[Saved data entries]
###

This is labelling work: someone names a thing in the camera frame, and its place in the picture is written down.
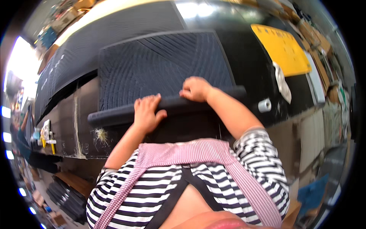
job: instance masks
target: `black plastic item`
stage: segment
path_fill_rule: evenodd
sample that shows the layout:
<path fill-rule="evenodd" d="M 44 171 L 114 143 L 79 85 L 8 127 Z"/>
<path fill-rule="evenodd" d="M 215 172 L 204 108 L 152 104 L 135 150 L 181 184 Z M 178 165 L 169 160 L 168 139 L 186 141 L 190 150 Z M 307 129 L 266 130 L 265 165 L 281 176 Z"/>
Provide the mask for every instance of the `black plastic item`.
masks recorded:
<path fill-rule="evenodd" d="M 224 89 L 235 84 L 214 31 L 160 32 L 125 40 L 100 51 L 100 110 L 161 93 L 175 96 L 190 76 Z"/>
<path fill-rule="evenodd" d="M 243 86 L 234 86 L 232 89 L 224 90 L 228 95 L 236 98 L 242 103 L 246 102 L 246 91 Z M 212 108 L 207 103 L 189 101 L 180 97 L 162 99 L 157 111 L 166 110 L 169 117 L 210 111 Z M 131 124 L 134 121 L 134 105 L 126 105 L 109 110 L 98 111 L 88 115 L 88 122 L 92 127 L 105 127 L 114 125 Z"/>

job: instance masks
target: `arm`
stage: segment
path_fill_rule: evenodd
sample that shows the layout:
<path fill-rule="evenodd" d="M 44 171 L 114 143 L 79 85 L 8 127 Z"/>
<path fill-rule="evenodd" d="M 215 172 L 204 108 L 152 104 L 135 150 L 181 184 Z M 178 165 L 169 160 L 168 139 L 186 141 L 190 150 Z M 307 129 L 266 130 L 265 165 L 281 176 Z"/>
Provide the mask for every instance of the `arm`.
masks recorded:
<path fill-rule="evenodd" d="M 112 150 L 105 162 L 108 169 L 119 169 L 138 148 L 147 133 L 152 132 L 157 125 L 166 118 L 167 112 L 160 110 L 155 115 L 155 110 L 161 100 L 160 94 L 147 96 L 135 101 L 135 120 L 121 140 Z"/>
<path fill-rule="evenodd" d="M 20 128 L 21 128 L 21 130 L 22 130 L 22 132 L 25 130 L 25 127 L 26 127 L 26 125 L 27 125 L 27 121 L 28 121 L 28 111 L 27 111 L 27 113 L 25 114 L 25 116 L 24 116 L 24 120 L 23 120 L 23 123 L 22 123 L 22 126 L 20 127 Z"/>
<path fill-rule="evenodd" d="M 235 139 L 239 139 L 245 131 L 252 127 L 264 128 L 246 106 L 221 90 L 212 87 L 203 78 L 190 77 L 186 79 L 183 90 L 179 94 L 192 101 L 206 101 Z"/>

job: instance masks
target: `black and white striped shirt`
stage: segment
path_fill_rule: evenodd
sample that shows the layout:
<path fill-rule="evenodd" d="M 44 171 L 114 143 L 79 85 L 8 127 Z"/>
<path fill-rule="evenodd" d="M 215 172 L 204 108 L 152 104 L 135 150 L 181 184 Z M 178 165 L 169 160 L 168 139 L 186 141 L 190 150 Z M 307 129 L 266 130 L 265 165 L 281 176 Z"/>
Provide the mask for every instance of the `black and white striped shirt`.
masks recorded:
<path fill-rule="evenodd" d="M 134 169 L 138 153 L 136 150 L 119 170 L 102 169 L 97 186 L 87 202 L 86 213 L 90 228 L 94 227 L 102 211 Z M 277 149 L 268 133 L 263 129 L 247 131 L 235 142 L 231 154 L 267 191 L 283 219 L 290 203 L 289 189 Z M 203 180 L 215 201 L 224 210 L 236 214 L 249 224 L 262 225 L 223 165 L 208 162 L 191 166 L 193 176 Z M 144 228 L 167 200 L 181 177 L 181 165 L 147 169 L 117 210 L 108 228 Z"/>

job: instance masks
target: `yellow sign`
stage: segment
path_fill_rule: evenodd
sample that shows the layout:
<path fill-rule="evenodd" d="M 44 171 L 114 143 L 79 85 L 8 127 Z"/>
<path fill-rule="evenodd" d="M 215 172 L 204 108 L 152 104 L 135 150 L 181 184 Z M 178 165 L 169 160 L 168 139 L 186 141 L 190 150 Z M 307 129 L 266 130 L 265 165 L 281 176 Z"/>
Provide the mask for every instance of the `yellow sign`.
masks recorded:
<path fill-rule="evenodd" d="M 272 61 L 281 67 L 285 77 L 311 71 L 310 63 L 304 51 L 291 33 L 257 24 L 252 24 L 251 28 Z"/>

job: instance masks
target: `pink gingham apron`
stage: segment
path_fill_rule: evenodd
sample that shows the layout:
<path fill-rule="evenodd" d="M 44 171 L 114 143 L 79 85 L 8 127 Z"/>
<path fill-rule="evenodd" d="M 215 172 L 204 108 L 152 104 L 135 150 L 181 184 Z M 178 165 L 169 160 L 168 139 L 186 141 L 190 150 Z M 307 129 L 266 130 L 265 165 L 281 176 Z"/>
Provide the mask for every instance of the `pink gingham apron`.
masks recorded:
<path fill-rule="evenodd" d="M 113 200 L 99 217 L 94 229 L 105 229 L 131 189 L 146 169 L 189 163 L 216 162 L 225 166 L 263 226 L 281 227 L 277 206 L 266 190 L 230 154 L 229 143 L 217 139 L 199 139 L 187 143 L 140 144 L 134 169 L 130 172 Z"/>

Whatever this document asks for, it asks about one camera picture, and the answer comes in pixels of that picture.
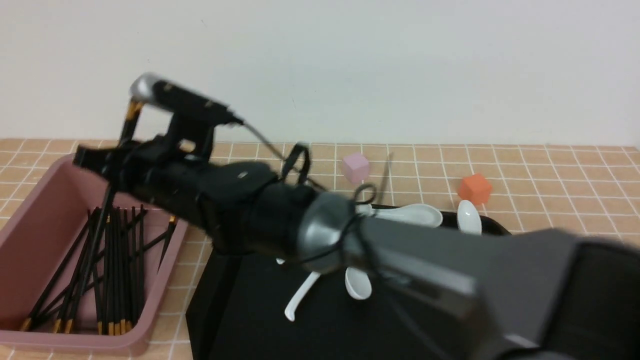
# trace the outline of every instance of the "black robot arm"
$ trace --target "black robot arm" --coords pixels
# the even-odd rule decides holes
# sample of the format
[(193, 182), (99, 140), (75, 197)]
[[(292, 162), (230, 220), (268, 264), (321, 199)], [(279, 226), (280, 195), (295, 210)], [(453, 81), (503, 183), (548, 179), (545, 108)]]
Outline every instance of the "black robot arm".
[[(131, 92), (118, 147), (79, 147), (74, 164), (204, 229), (218, 253), (361, 268), (453, 316), (465, 359), (640, 357), (635, 249), (558, 230), (480, 237), (360, 217), (351, 199), (303, 177), (287, 184), (264, 163), (209, 163), (216, 126), (248, 126), (227, 106), (153, 74)], [(165, 135), (137, 142), (145, 104), (173, 117)]]

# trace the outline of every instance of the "black strap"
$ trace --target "black strap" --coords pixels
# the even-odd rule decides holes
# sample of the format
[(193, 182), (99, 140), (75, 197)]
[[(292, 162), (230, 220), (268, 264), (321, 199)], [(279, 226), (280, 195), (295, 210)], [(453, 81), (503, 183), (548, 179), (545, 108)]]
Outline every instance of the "black strap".
[(298, 185), (302, 185), (307, 182), (307, 176), (309, 175), (309, 169), (311, 168), (311, 153), (309, 153), (309, 148), (302, 143), (297, 143), (289, 156), (284, 161), (284, 165), (282, 165), (282, 179), (287, 179), (289, 172), (293, 169), (293, 166), (296, 164), (300, 154), (304, 154), (305, 162), (302, 164), (302, 169), (298, 171), (300, 174), (298, 176)]

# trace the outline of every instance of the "pink cube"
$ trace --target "pink cube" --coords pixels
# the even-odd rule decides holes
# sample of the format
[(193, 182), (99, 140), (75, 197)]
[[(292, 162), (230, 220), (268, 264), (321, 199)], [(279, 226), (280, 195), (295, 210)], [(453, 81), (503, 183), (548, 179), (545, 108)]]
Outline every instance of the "pink cube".
[(340, 169), (351, 184), (360, 184), (369, 177), (369, 160), (363, 154), (356, 152), (342, 159)]

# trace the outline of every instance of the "orange cube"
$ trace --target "orange cube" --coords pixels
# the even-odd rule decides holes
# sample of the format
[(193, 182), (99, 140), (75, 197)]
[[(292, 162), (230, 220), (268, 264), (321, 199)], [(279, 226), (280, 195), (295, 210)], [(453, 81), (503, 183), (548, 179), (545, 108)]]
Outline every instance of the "orange cube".
[(492, 190), (493, 187), (482, 174), (473, 174), (462, 179), (458, 196), (463, 200), (469, 200), (473, 205), (482, 205), (489, 201)]

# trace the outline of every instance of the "spoon handle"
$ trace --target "spoon handle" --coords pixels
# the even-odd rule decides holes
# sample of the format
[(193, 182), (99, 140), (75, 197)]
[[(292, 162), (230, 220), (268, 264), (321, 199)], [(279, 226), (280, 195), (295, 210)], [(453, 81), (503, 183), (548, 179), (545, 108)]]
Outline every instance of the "spoon handle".
[(320, 277), (319, 272), (312, 272), (311, 274), (309, 274), (309, 277), (307, 277), (307, 280), (305, 280), (305, 282), (302, 283), (302, 285), (300, 286), (300, 289), (296, 291), (296, 293), (293, 295), (293, 297), (289, 301), (289, 304), (284, 309), (284, 316), (286, 316), (290, 322), (295, 321), (296, 309), (298, 308), (298, 305), (300, 304), (300, 302), (302, 301), (302, 298), (305, 297), (309, 289), (311, 289), (311, 287), (314, 285), (314, 283), (316, 282), (316, 280), (318, 280), (319, 277)]

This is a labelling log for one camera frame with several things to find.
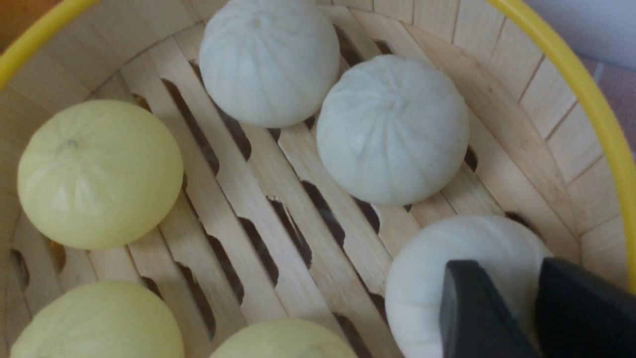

###

From the records given above, copy all lines containing "white".

target: `black and white striped shirt`
Provide the mask for every instance of the `black and white striped shirt`.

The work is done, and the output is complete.